We are within a year of the next Presidential election, and just as important, many Senate, the entire house, state, and local elections. We have spent the last 3 years talking about foreign meddling in our elections and the pending battle against bot farms, coordinated adversarial information campaigns, stolen data, email hacks, and all of the goodies we experienced in 2016. At IST Research, we have decided that a very important first step is a robust characterization of the information environment surrounding the election and then flexible and timely detection of anomalies within that environment. We have challenged our team to put our platform, Pulse, into action to accomplish this task.  We will be continually monitoring the environment until we get past Decision Day 2020.  Stay tuned for more updates!

_____________________________________________________________

Written By: Sean Birdsell

Sean Birdsell is IST’s lead Customer Advocate. He spends his days making sure that the Customer’s needs are understood and represented inside the company.

 

At IST we are encouraged to ask questions about the information environment (IE) for our own edification. These efforts often lead to practices and insights for our customers. In that vein, two weeks ago I decided to take a look at the online state of things surrounding the 2020 Presidential election. As I am not a political analyst, I was also curious what I could discover given my lack of detailed knowledge on the subject. 

As this was a small personal project, I decided I would focus the bulk of my collection around Twitter and, additionally, the campaign pages of several candidates on Facebook. Of particular interest was the conversation around five likely battleground states: Ohio, Florida, Virginia, Wisconsin, and Michigan. With that loose plan in place, I set about determining how to get relevant information.

The first challenge to solve was one of scale: tracking all online conversation around the candidates for president—even limited to the five battleground states—would require compute and storage expenses that were beyond my budget. In order to bring the volume of information to a reasonable size, I used multi-word Twitter keyword rules (e.g., “Donald Trump Florida 2020” and “ewarren Wisconsin”). After developing and entering approximately 250 rules like this, I deployed the project and waited. 

After three days, a colleague and I reviewed what was coming into the system. The results were disappointing—the rules I had developed were too restrictive and weren’t generating much information at all. At my colleague’s suggestion, I opened up the aperture by simply adding the hashtags used by the campaigns and their supporters (e.g., “bernie2020”). It was at this point that we started receiving data at a volume that we thought could provide some indication of the state of the IE.

After seven days, I stopped collection and began to sift through what we’d taken in. While there were no great insights, I found several things to be of interest. First, the vast difference in the volume of conversation depending on the candidate (fig. 1)

Document volume by platform

Figure 1 – Document volume by platform

I had expected more engagement around the Democratic candidates, particularly Sanders and Warren and especially on Twitter.

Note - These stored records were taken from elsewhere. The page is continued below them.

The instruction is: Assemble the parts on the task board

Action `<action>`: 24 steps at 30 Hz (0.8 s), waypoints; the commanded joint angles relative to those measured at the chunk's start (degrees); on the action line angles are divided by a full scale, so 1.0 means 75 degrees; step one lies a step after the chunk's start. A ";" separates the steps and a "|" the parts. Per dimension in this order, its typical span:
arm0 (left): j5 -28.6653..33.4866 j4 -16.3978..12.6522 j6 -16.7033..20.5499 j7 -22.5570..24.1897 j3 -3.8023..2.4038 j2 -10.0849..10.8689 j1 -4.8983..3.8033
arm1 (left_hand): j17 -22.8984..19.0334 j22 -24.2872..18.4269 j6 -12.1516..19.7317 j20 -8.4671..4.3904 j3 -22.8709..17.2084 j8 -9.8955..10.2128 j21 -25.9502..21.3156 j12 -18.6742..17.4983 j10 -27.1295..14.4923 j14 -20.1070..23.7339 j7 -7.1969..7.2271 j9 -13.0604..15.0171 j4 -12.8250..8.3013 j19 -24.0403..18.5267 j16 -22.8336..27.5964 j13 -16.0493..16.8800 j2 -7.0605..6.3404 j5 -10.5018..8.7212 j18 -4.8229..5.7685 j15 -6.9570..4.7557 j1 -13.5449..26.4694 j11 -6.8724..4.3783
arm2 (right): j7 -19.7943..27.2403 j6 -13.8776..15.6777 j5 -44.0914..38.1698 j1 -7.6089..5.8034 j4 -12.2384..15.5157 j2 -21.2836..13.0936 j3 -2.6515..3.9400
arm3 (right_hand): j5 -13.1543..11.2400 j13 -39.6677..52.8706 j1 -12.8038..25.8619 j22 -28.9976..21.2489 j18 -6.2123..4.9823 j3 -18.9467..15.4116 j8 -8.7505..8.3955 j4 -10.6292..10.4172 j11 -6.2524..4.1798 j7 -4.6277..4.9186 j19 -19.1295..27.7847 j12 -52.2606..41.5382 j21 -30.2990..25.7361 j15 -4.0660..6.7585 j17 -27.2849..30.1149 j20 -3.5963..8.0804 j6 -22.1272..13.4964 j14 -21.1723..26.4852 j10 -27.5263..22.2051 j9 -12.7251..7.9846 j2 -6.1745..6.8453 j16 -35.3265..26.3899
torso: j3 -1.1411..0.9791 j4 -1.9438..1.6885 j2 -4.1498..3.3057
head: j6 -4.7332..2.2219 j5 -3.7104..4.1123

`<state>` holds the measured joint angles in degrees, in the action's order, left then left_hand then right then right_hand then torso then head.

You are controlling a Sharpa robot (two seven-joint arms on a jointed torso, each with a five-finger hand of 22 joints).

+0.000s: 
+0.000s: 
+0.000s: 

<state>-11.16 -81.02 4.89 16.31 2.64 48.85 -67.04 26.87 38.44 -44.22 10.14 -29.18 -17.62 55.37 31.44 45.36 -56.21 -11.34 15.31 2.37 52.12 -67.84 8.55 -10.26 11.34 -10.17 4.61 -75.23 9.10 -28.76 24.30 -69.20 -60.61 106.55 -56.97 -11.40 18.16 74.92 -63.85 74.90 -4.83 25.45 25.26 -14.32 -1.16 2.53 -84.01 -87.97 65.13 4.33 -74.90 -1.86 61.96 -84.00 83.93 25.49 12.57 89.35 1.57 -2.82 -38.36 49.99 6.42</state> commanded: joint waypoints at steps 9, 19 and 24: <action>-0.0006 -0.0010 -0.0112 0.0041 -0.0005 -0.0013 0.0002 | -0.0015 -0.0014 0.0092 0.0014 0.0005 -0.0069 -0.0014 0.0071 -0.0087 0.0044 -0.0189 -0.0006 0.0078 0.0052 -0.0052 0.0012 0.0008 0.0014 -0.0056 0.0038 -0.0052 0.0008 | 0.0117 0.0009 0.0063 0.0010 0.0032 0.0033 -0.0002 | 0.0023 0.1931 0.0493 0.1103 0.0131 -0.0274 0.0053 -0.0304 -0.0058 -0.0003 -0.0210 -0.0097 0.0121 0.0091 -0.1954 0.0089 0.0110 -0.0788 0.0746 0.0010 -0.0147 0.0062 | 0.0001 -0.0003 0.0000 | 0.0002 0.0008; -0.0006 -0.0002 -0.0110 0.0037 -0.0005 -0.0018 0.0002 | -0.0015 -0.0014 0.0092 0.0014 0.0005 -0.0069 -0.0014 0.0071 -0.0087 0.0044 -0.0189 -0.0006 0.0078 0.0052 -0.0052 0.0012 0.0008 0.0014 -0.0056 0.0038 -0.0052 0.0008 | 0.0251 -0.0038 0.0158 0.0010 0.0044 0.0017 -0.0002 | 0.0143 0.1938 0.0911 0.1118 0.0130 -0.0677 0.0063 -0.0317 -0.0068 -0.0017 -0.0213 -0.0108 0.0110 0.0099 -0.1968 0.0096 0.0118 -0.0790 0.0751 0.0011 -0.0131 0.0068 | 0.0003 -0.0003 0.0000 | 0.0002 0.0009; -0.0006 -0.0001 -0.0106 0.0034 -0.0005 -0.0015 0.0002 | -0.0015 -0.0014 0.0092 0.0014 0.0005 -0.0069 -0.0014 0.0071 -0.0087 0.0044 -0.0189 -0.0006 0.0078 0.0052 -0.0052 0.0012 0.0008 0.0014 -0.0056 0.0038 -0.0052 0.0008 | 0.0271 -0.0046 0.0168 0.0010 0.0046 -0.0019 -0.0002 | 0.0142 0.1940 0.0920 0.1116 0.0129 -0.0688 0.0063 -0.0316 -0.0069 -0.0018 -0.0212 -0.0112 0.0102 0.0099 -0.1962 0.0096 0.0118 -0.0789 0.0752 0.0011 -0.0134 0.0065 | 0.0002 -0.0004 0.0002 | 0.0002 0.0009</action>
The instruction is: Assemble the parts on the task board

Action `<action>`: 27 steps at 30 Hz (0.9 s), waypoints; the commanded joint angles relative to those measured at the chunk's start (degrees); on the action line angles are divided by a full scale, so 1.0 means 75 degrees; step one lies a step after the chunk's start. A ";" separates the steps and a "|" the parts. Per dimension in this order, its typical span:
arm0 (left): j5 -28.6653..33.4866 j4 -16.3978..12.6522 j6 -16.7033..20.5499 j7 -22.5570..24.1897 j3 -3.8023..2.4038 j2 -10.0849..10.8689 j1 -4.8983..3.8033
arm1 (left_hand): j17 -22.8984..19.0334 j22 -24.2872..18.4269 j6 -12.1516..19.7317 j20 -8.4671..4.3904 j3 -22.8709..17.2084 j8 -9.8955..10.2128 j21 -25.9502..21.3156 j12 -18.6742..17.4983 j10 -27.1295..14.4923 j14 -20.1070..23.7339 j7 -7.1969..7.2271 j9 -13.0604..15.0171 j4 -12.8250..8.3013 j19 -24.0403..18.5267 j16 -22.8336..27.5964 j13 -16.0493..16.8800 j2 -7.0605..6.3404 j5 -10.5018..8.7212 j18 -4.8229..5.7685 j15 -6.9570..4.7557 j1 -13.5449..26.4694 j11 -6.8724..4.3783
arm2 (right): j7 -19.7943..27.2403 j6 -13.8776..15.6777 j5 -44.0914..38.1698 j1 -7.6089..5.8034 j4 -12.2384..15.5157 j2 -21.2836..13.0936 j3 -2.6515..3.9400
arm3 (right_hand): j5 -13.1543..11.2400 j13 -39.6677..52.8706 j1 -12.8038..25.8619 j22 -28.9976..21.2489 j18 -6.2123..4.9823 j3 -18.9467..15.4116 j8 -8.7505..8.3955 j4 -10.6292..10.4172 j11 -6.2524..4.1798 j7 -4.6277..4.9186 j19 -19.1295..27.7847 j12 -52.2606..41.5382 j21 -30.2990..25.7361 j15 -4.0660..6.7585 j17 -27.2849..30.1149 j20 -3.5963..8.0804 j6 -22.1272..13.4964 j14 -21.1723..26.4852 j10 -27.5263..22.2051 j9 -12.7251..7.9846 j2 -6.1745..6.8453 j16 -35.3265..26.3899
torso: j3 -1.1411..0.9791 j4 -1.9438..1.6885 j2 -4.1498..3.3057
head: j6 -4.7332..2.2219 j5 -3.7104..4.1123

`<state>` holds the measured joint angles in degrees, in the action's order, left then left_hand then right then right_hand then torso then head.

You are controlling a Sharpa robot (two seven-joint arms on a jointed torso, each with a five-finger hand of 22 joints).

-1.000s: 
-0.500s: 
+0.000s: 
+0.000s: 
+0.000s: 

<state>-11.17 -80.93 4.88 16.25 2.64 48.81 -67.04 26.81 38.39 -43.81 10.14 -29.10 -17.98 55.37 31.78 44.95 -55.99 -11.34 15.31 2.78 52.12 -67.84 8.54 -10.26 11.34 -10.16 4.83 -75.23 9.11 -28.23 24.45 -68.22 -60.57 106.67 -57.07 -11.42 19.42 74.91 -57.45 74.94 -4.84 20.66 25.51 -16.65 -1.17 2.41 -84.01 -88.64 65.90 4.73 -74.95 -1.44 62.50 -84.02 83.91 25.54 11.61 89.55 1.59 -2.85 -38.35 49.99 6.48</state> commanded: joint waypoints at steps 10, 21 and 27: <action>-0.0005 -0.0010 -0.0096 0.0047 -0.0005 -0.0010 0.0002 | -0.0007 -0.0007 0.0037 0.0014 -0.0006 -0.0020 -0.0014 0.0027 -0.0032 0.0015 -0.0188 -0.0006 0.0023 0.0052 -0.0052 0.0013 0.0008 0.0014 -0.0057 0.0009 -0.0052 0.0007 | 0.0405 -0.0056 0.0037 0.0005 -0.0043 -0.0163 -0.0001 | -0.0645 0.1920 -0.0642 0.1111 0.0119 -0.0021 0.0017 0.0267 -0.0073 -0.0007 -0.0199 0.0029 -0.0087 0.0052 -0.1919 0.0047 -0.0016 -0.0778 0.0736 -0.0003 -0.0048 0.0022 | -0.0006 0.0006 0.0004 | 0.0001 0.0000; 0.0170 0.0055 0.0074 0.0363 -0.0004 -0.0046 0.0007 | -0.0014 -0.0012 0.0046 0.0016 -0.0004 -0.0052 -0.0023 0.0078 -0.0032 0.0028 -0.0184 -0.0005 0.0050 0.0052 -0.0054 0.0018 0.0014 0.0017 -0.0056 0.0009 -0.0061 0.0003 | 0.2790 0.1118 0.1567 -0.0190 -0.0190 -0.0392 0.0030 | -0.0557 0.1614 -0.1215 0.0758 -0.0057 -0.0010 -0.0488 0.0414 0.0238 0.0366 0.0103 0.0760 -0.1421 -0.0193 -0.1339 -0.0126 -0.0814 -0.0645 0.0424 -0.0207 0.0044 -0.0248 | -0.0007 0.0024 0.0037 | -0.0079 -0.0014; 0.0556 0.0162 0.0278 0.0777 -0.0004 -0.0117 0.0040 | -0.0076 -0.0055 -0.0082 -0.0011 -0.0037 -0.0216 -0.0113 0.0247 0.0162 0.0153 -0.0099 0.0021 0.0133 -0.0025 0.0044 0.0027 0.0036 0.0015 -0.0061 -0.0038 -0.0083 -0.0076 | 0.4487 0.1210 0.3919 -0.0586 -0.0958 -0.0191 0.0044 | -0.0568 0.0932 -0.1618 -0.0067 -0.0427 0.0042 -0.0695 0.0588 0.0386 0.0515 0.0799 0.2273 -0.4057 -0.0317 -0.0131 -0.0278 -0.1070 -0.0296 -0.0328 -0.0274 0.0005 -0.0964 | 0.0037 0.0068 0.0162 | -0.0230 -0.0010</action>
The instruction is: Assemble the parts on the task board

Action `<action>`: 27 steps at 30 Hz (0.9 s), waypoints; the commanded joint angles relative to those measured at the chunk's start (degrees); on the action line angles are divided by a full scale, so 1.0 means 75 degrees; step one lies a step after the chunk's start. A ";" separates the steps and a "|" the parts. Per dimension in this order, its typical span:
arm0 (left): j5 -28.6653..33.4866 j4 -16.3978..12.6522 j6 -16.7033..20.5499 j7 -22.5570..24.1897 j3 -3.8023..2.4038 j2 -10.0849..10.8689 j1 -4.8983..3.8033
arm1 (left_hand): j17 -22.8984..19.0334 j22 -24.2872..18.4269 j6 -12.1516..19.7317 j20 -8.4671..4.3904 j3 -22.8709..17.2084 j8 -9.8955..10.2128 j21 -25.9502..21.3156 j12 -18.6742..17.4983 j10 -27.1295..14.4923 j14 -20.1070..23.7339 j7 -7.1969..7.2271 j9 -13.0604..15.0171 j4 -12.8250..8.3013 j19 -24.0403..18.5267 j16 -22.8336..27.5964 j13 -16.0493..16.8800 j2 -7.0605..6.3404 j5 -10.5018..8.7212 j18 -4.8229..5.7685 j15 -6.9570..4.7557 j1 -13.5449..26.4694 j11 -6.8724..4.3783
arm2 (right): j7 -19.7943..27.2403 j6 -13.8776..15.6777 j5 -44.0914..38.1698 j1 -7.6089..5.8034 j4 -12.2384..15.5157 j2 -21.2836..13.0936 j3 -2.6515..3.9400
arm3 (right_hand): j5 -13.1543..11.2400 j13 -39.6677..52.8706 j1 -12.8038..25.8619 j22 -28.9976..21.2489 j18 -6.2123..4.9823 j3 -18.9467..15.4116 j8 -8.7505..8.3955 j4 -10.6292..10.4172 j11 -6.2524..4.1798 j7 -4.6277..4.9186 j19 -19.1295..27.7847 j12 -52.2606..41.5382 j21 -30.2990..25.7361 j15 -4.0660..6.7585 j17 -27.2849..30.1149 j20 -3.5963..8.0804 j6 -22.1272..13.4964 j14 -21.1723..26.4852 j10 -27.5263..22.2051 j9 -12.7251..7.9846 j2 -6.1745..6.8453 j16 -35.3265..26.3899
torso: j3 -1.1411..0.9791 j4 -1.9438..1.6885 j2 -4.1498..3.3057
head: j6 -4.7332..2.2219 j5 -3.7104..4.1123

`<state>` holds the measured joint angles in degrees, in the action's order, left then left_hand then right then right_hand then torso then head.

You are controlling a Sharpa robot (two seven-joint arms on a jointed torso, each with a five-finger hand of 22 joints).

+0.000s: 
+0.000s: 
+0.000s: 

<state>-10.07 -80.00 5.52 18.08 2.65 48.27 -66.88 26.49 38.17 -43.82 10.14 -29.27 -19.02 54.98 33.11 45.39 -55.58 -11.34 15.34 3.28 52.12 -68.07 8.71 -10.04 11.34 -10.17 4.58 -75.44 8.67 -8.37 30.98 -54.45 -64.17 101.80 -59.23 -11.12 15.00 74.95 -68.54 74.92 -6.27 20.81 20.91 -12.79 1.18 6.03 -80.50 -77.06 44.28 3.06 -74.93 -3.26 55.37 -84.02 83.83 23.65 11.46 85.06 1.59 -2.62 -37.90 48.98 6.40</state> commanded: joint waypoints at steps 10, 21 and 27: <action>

We collected a little over 500K tweets, almost all of which were in English and Spanish–again, no surprise. What did catch my attention was a spike in Spanish-language tweets at a time when English-languge tweets were in a trough (fig. 2).

Document Language Historgram

Figure 2 – Document language histogram

 

The spike was a result of mass re-tweeting of a tweet from former Bolivian president Evo Morales Ayma (@evoespueblo)f. I do not speak Spanish, so I used machine translation to get the following:

“My greeting and thanks to Brother @BernieSanders, US presidential candidate, for highlighting our task of poverty reduction and denouncing the #GolpeDeEstadoEnBoliva. The international community demands Bolivia’s return to democracy”

Over the three days for which we have data, that tweet was re-tweeted over 12,000 times.

Finally, to Facebook (fig. 3):

Number of page posts and the aggregate reactions they received

Figure 3: Number of page posts and the aggregate reactions they received

What I found interesting about this particular visualization was the clear lead in numbers that President Trump is showing. I expected a bit more parity. Based on these numbers, I’m left wondering how involved Democratic supporters are (at least the ones on Facebook).

As a small project, I found the outcomes interesting if not earth-shattering. My plan is to revisit this assessment several times over the run up to the election. In support of that, I’ll be engaging with my more politically astute colleagues to get a more nuanced view.